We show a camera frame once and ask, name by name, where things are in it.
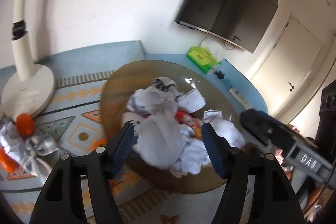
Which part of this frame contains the paper ball back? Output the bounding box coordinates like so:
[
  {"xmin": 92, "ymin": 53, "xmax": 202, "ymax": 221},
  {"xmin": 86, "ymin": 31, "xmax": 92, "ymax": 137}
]
[{"xmin": 202, "ymin": 109, "xmax": 245, "ymax": 148}]

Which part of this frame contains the white paper ball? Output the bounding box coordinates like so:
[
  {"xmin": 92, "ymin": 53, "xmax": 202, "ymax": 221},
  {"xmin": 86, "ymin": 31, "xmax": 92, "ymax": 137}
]
[{"xmin": 133, "ymin": 114, "xmax": 186, "ymax": 170}]

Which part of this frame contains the grey plaid fabric bow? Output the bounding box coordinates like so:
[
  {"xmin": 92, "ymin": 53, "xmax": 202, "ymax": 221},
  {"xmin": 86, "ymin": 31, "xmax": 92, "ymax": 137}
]
[{"xmin": 20, "ymin": 134, "xmax": 59, "ymax": 177}]

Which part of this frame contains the orange mandarin with stem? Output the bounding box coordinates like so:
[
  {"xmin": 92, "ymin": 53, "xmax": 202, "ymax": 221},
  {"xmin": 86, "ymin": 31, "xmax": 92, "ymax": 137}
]
[{"xmin": 93, "ymin": 138, "xmax": 108, "ymax": 150}]

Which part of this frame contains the white remote control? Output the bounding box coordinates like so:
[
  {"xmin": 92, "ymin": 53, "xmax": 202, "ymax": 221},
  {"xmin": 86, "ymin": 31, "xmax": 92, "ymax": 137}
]
[{"xmin": 229, "ymin": 88, "xmax": 252, "ymax": 110}]

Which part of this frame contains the patterned blue table mat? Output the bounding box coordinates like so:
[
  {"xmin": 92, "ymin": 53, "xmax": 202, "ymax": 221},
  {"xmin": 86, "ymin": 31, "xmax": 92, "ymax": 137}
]
[{"xmin": 0, "ymin": 40, "xmax": 250, "ymax": 224}]

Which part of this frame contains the white door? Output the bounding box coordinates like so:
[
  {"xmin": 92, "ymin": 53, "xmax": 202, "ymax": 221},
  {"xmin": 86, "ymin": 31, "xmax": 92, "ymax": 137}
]
[{"xmin": 252, "ymin": 17, "xmax": 331, "ymax": 118}]

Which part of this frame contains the green tissue box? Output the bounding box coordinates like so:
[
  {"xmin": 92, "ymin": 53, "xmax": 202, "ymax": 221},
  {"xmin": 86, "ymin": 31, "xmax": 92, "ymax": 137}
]
[{"xmin": 186, "ymin": 47, "xmax": 222, "ymax": 75}]

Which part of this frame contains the white desk lamp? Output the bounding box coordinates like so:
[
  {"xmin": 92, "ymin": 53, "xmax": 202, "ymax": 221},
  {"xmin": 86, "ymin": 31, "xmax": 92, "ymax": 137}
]
[{"xmin": 1, "ymin": 0, "xmax": 55, "ymax": 121}]

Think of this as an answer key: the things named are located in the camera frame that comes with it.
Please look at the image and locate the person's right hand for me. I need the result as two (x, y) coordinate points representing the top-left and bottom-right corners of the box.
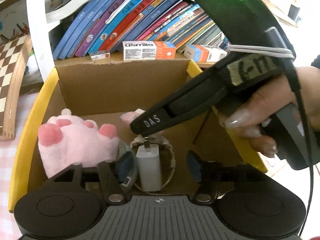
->
(217, 66), (319, 158)

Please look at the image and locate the pink plush paw toy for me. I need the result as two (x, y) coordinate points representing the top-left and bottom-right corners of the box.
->
(38, 108), (120, 178)

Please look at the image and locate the small white red box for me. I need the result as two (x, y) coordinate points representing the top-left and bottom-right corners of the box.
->
(89, 50), (111, 61)

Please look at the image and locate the wooden chessboard box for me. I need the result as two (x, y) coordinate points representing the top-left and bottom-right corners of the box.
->
(0, 35), (33, 141)

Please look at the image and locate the white orange toothpaste box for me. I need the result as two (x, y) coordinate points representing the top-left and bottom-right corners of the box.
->
(123, 41), (176, 61)

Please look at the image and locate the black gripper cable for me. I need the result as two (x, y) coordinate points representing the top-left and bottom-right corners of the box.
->
(226, 43), (316, 237)

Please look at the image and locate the yellow cardboard box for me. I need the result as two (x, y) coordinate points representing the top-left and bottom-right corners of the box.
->
(8, 60), (267, 211)

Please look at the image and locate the white charger adapter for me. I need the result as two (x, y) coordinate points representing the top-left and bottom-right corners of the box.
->
(136, 139), (162, 192)

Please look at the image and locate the row of leaning books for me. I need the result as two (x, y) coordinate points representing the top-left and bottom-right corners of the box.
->
(46, 0), (228, 60)

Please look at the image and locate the small orange white box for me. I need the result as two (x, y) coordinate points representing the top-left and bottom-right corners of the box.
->
(183, 44), (227, 63)

────────────────

__Task description__
Reproduce the material above in full and without alteration, but skip all pictures.

__Task result__
We show a camera frame once and ask, name by name, where things are in it.
Which part of this frame contains the paper ball back? Output the bounding box coordinates like so:
[
  {"xmin": 92, "ymin": 53, "xmax": 202, "ymax": 221},
  {"xmin": 86, "ymin": 31, "xmax": 92, "ymax": 137}
]
[{"xmin": 202, "ymin": 109, "xmax": 245, "ymax": 148}]

Which part of this frame contains the white paper ball? Output the bounding box coordinates like so:
[
  {"xmin": 92, "ymin": 53, "xmax": 202, "ymax": 221},
  {"xmin": 86, "ymin": 31, "xmax": 92, "ymax": 137}
]
[{"xmin": 133, "ymin": 114, "xmax": 186, "ymax": 170}]

Which part of this frame contains the grey plaid fabric bow? Output the bounding box coordinates like so:
[
  {"xmin": 92, "ymin": 53, "xmax": 202, "ymax": 221},
  {"xmin": 86, "ymin": 31, "xmax": 92, "ymax": 137}
]
[{"xmin": 20, "ymin": 134, "xmax": 59, "ymax": 177}]

Which part of this frame contains the orange mandarin with stem? Output the bounding box coordinates like so:
[
  {"xmin": 92, "ymin": 53, "xmax": 202, "ymax": 221},
  {"xmin": 86, "ymin": 31, "xmax": 92, "ymax": 137}
]
[{"xmin": 93, "ymin": 138, "xmax": 108, "ymax": 150}]

Which part of this frame contains the white remote control? Output the bounding box coordinates like so:
[
  {"xmin": 92, "ymin": 53, "xmax": 202, "ymax": 221},
  {"xmin": 86, "ymin": 31, "xmax": 92, "ymax": 137}
]
[{"xmin": 229, "ymin": 88, "xmax": 252, "ymax": 110}]

Which part of this frame contains the patterned blue table mat? Output the bounding box coordinates like so:
[
  {"xmin": 92, "ymin": 53, "xmax": 202, "ymax": 221},
  {"xmin": 86, "ymin": 31, "xmax": 92, "ymax": 137}
]
[{"xmin": 0, "ymin": 40, "xmax": 250, "ymax": 224}]

Which part of this frame contains the white door? Output the bounding box coordinates like so:
[
  {"xmin": 92, "ymin": 53, "xmax": 202, "ymax": 221},
  {"xmin": 86, "ymin": 31, "xmax": 92, "ymax": 137}
]
[{"xmin": 252, "ymin": 17, "xmax": 331, "ymax": 118}]

Which part of this frame contains the green tissue box? Output the bounding box coordinates like so:
[
  {"xmin": 92, "ymin": 53, "xmax": 202, "ymax": 221},
  {"xmin": 86, "ymin": 31, "xmax": 92, "ymax": 137}
]
[{"xmin": 186, "ymin": 47, "xmax": 222, "ymax": 75}]

Which part of this frame contains the white desk lamp? Output the bounding box coordinates like so:
[
  {"xmin": 92, "ymin": 53, "xmax": 202, "ymax": 221},
  {"xmin": 86, "ymin": 31, "xmax": 92, "ymax": 137}
]
[{"xmin": 1, "ymin": 0, "xmax": 55, "ymax": 121}]

Think of this as an answer key: the things named are located in the camera frame that comes with it.
Please look at the image and locate the person's right hand for me. I need the result as two (x, y) coordinate points representing the top-left and bottom-right corners of the box.
->
(217, 66), (319, 158)

Please look at the image and locate the pink plush paw toy for me. I need the result as two (x, y) coordinate points representing the top-left and bottom-right corners of the box.
->
(38, 108), (120, 178)

Please look at the image and locate the small white red box for me. I need the result as two (x, y) coordinate points representing the top-left and bottom-right corners of the box.
->
(89, 50), (111, 61)

Please look at the image and locate the wooden chessboard box for me. I need the result as two (x, y) coordinate points representing the top-left and bottom-right corners of the box.
->
(0, 35), (33, 141)

Please look at the image and locate the white orange toothpaste box for me. I need the result as two (x, y) coordinate points representing the top-left and bottom-right corners of the box.
->
(123, 41), (176, 61)

Please look at the image and locate the black gripper cable for me. I need the result as two (x, y) coordinate points representing the top-left and bottom-right corners of the box.
->
(226, 43), (316, 237)

Please look at the image and locate the yellow cardboard box for me. I need the result as two (x, y) coordinate points representing the top-left and bottom-right corners of the box.
->
(8, 60), (267, 211)

Please look at the image and locate the white charger adapter for me. I need the result as two (x, y) coordinate points representing the top-left and bottom-right corners of the box.
->
(136, 139), (162, 192)

Please look at the image and locate the row of leaning books for me. I need the result as two (x, y) coordinate points representing the top-left and bottom-right corners of the box.
->
(46, 0), (228, 60)

Please look at the image and locate the small orange white box for me. I need the result as two (x, y) coordinate points representing the top-left and bottom-right corners of the box.
->
(183, 44), (227, 63)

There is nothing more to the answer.